● **TASK ITEM**: Copy exactly the stretch of data below from the line with "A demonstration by" through the line with "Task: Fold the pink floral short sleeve", including both of those lines.

● **EXERCISE DATA**:
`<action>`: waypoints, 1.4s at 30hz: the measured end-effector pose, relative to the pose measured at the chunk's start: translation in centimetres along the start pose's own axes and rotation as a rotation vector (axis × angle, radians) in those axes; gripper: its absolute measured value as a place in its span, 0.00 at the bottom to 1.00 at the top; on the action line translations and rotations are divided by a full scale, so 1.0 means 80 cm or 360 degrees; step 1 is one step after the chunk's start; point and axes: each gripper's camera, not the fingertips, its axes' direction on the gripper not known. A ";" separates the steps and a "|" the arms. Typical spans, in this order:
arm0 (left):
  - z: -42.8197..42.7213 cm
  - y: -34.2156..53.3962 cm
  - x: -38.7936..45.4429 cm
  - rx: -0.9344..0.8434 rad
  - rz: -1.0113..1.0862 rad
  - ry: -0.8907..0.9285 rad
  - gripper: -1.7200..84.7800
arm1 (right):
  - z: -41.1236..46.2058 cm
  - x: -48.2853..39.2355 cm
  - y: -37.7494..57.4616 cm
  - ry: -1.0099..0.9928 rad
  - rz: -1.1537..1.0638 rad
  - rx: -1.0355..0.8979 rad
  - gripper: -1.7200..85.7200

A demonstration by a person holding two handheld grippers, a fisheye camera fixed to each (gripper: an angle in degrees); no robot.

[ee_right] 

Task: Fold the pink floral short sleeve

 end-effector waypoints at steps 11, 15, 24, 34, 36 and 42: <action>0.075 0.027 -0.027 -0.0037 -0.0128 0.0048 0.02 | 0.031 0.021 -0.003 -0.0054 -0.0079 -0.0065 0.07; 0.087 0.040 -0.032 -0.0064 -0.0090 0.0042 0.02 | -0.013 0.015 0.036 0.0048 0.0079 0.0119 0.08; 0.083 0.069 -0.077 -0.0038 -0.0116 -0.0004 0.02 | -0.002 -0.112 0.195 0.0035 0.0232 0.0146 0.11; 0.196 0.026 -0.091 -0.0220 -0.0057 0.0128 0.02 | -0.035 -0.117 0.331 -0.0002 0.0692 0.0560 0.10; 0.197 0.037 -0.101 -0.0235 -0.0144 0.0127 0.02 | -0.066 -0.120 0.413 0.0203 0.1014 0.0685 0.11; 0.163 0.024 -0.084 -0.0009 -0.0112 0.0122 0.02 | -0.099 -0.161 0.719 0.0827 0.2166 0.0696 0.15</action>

● **TASK OUTPUT**:
A demonstration by a person holding two handheld grippers, a fisheye camera fixed to each (gripper: an angle in degrees); no robot.

[ee_right] 

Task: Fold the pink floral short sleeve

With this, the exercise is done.